大阪城

小学生ネタで、
「大坂城造ったのは?」
豊臣秀吉?」
「ちゃうわーい、大工さんじゃーい」
というのがありますが、では大坂城を落としたのは誰でしょう。もちろん1614年〜1615年の大坂冬・夏の陣における徳川家康(将軍は秀忠)です。

 この大坂の陣の流れはだいたい次のようになっています。
 まず、ことの発端は、法広寺鐘銘事件です。法広寺に納める鐘の銘に「国康、臣豊楽 」とあったのを、家康の名を2つに裂く呪詛の言葉で豊臣家の繁栄を願うものであると寝言のような因縁をつけたのです。

 豊臣家にそんな意志は毛頭なかったので片桐且元を使者に弁解しようとしますが、家康としてははじめから喧嘩売るために挑発してるだけなわけですから、話がこじれてついに開戦(冬の陣)になります。

 しかし、大坂城は城攻めの天才である秀吉がその知略とあふれる財力、そして年月を駆使して築いた日本史上最強の堅城、籠城されれば例え天下人家康といえどそう簡単に落ちるものではありません。

 そこで家康は、大坂城落しをせず、もっぱら心理作戦を展開します。例えば場内に通じるトンネルを掘らせたり、夜昼問わぬ攻撃を仕掛けたり、さらには曲廊めがけて新兵器の大筒をぶちかますといったことをしました。
 そうやって大坂城方の気力を削いだ上でとどめに寛大な和議条件を携えた和議の使者を出します。和議の条件は外堀を埋めること。大筒に震え上がった淀君はこれに飛びついてしまいます。

 ところが和議が成立すると徳川方は、外堀だけでなく、堀という堀はすべて埋めてしまい、土塁や櫓といったものも破壊してしまいました。さらに二の丸・三の丸はおろか、城壁まで取り壊してしまい、ついに日本史上最強の堅城は、更地に本丸のみという情けない姿になってしまったのです。
 約定違反に豊臣方は腹を立て、再び開戦(夏の陣)となりますが、裸城となった大坂城は、奮戦するもさくっと落ちてしまい、豊臣家は滅亡します。

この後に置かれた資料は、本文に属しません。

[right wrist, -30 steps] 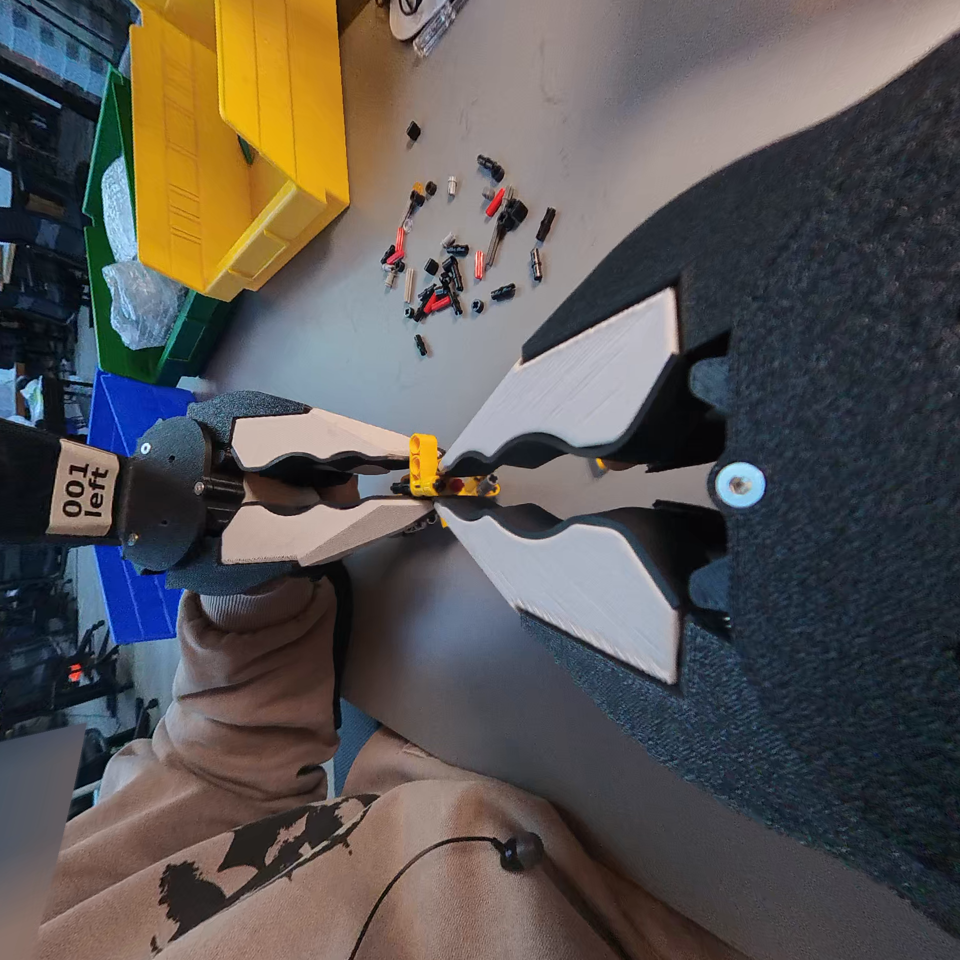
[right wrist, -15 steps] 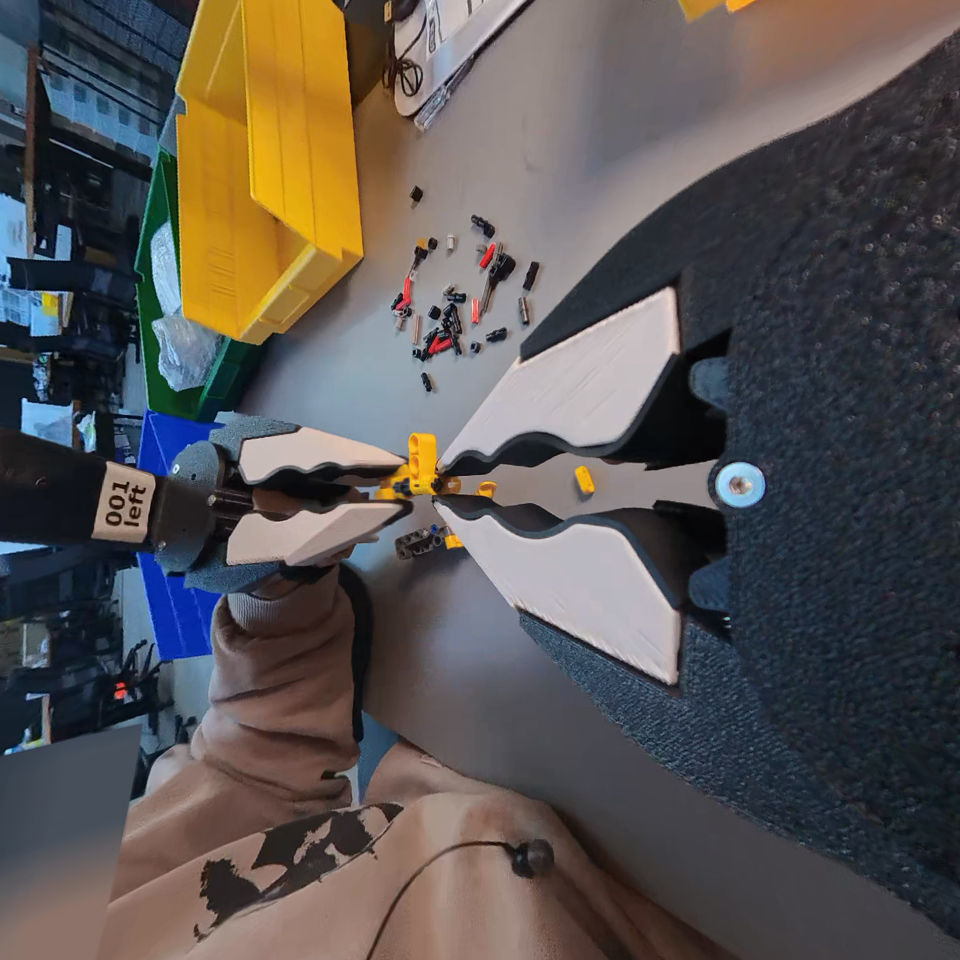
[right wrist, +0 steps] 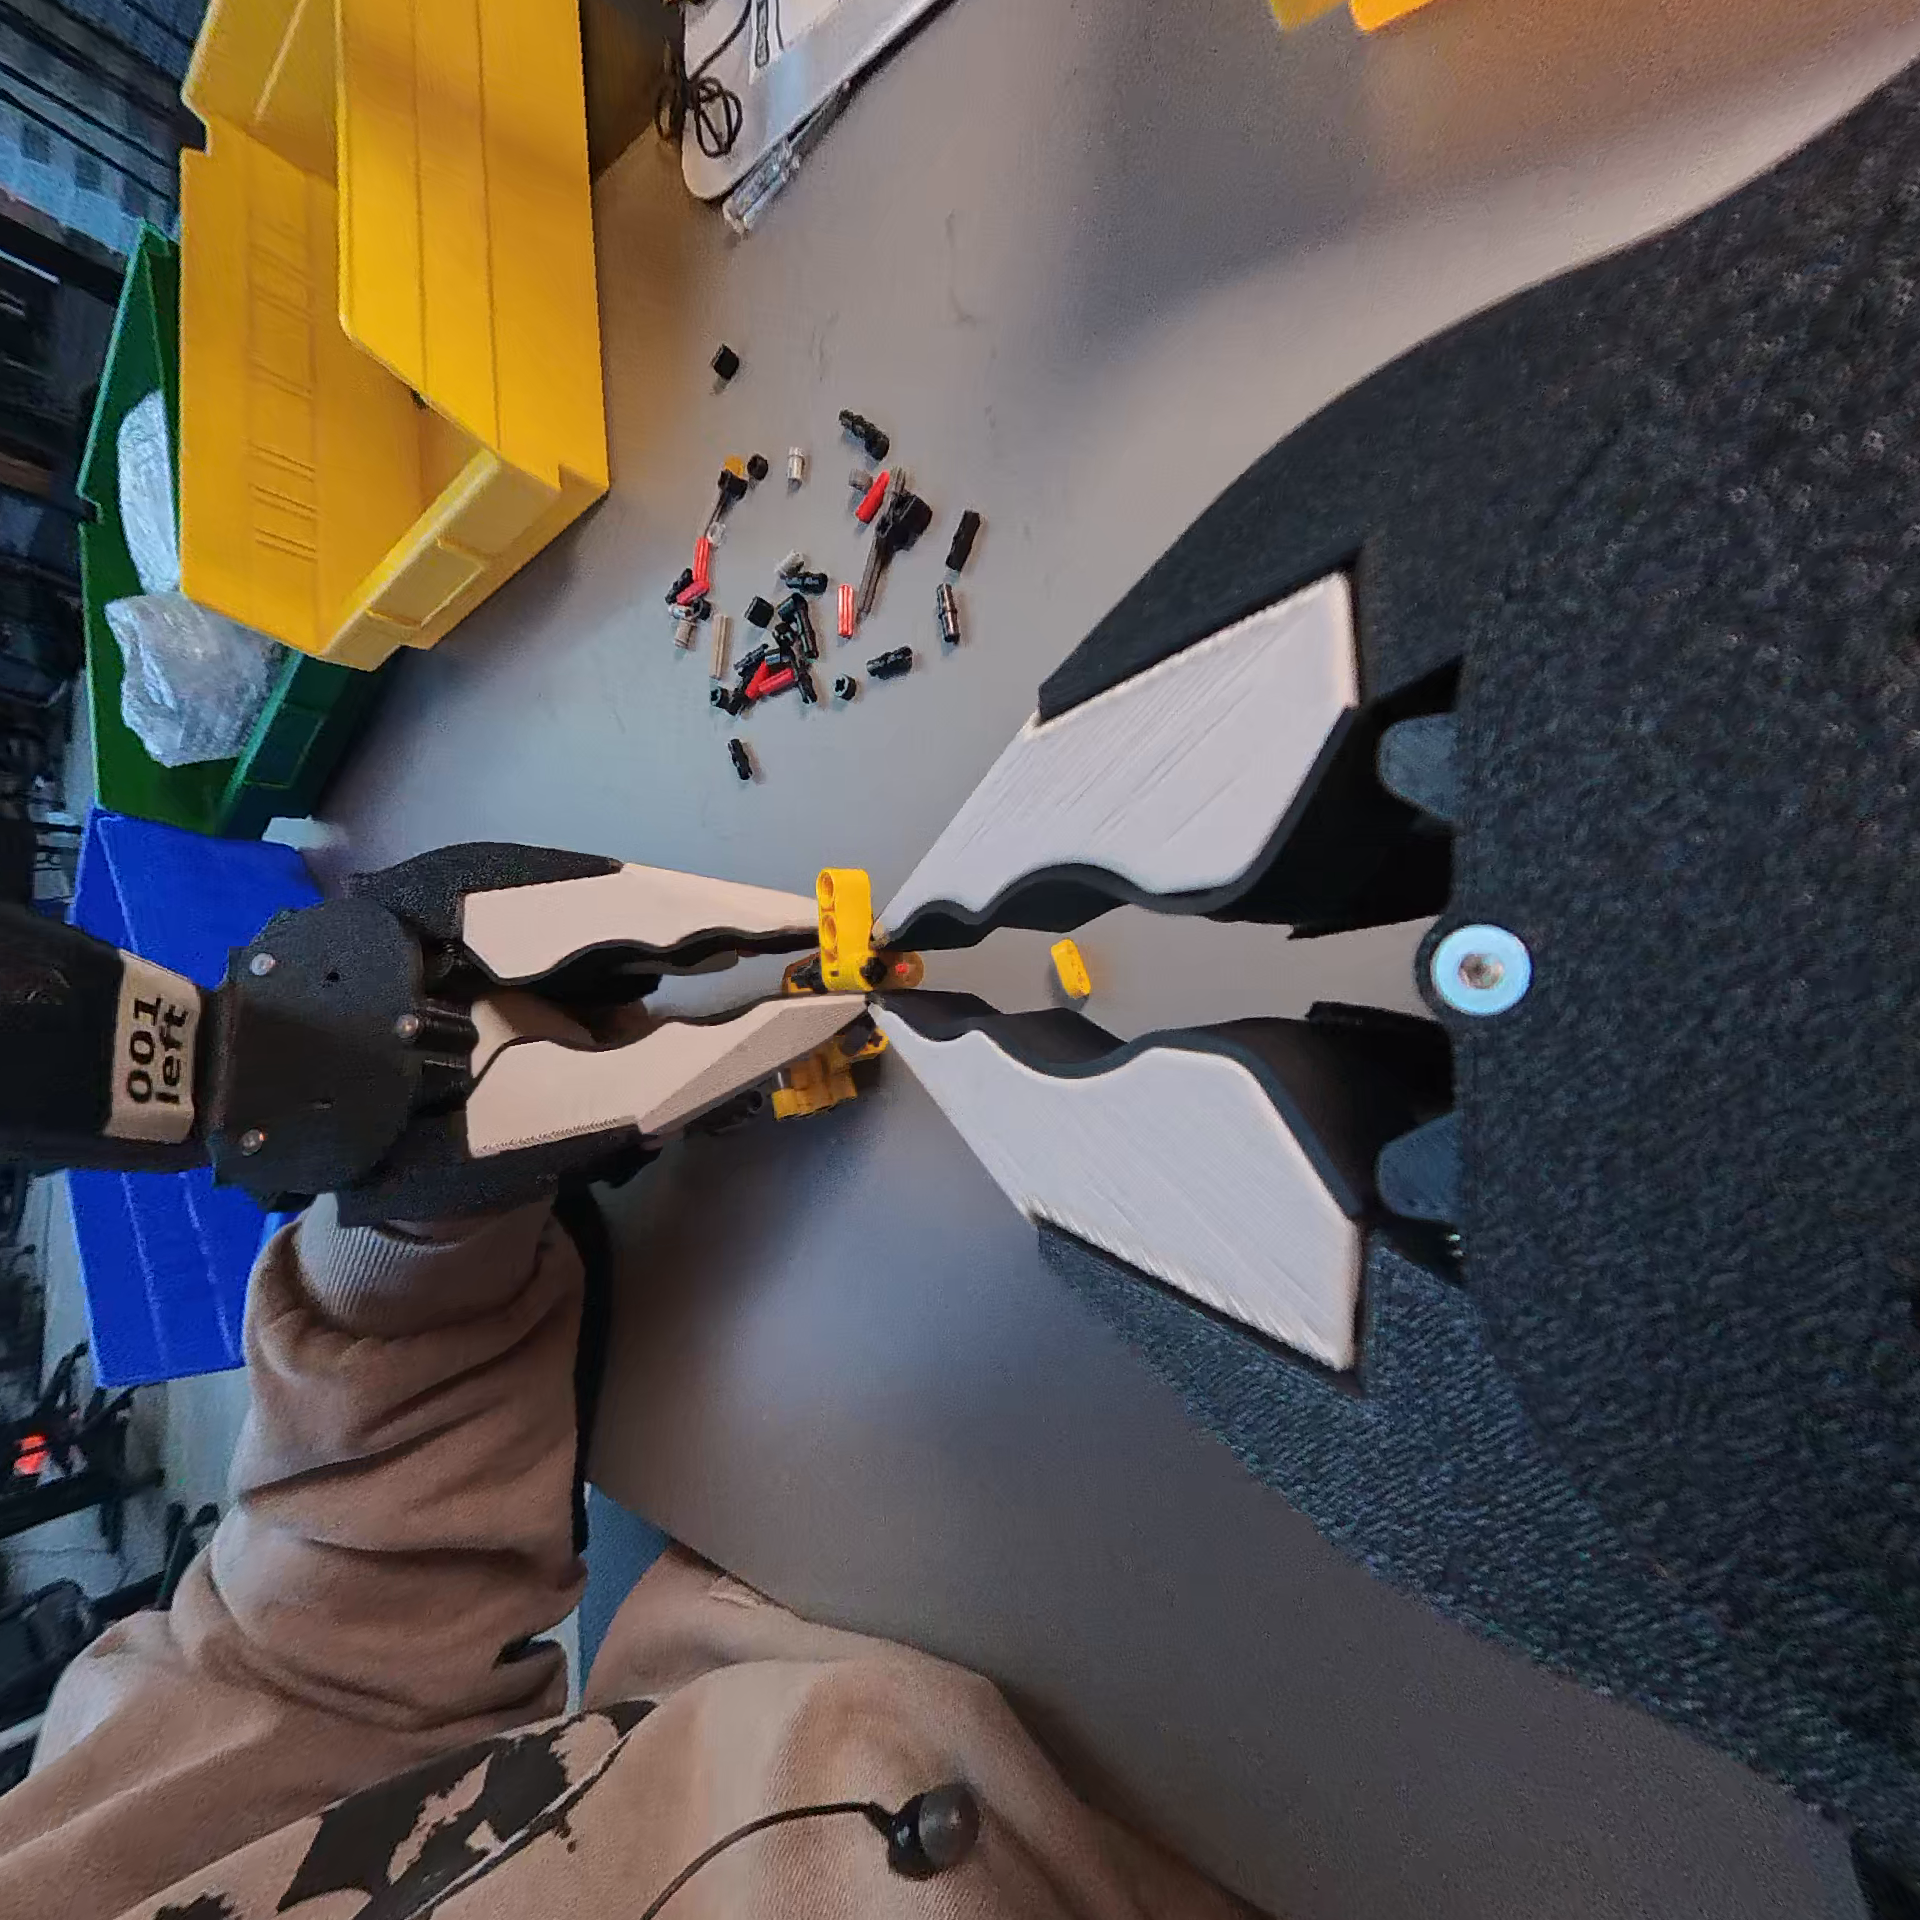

 この一連の陰険な作戦を立てたのは謀略家本多正信といわれていますが、1700年頃に成立した武野燭談の第1話には次のような記述があります。

 秀吉公大坂の城を築かせ給ひて後、甚だ自慢にて、此城縦令日本国の人数を以て寄せたりとも、摂津一国の士を以て盾籠らば、攻落し得じ。と、ありし時、東照宮、さこそ候はん。なれどももし殿下の智勇を以て攻め給はば、如何候はん。と宣ふ。秀吉公は飽く迄も物毎に慢じ給ふ気性なれば弥々心慢じ給ひ、我に此城を攻めさせなば、安々と攻抜くべし。と宣ふ時、夫れは如何なる御軍法にや。と尋ねさせ給ふ。秀吉公仰せに、さればよ。日本国の人数を従ふ程の勢ならば、一旦これを烈しく攻めて後、和睦を以て総掘を埋めさせ、其後大軍を以てこれを攻めなば落城疑なし。と宣ふ。是れ未然に凶を示し給ふにや。

「武野燭談」巻之一 太閤大坂城自慢の事


 壮麗な大坂城を築いた秀吉公は、それが自慢でたまらず、「この城は日本国中すべての兵が攻め寄せても摂津(現在の大阪)一国の兵だけで籠城すれば落とすことはできない」、と傍らの家康(東照宮)に語った。「えぇ、まったくそのとおりでございます」あいづちをうち、家康はさらに付け加えた。「でももし天才でいらっしゃる殿下が攻め手でしたらどうしますか?」秀吉公はよいしょされると止まらないたちでいらっしゃるので、ますます調子こいてしまい、ついうっかり「わしだったらこんな城簡単に落としてみせるわ」と言ってしまった。そこで家康が「ほうほう、この堅城を落とす神の戦略とはいったいどんなものですか」と聞いたので、秀吉公、「ふむ」と言ってから「日本中の兵を従えるほどの力があるのなら、まずは力尽くでがんがん攻めるのだ。そして和睦を結んで堀を全部埋めてしまう。それからもう一度大軍で攻めれば大坂城如き簡単に落ちるわ。どうだ参ったか」と、おっしゃった。まったく秀吉公も余計なことを言ったもんだ。

訳 メトセラ
 

実際そのように落としたわけで、後世の創作っぽいのですが、家康は 、秀吉公は私の戦略の師匠である、と語っていたとされていますし、「武功雑記」にも同様の話が見えるので、事実無根とも思えない節があります。そうなると、大坂城を落としたのは秀吉か?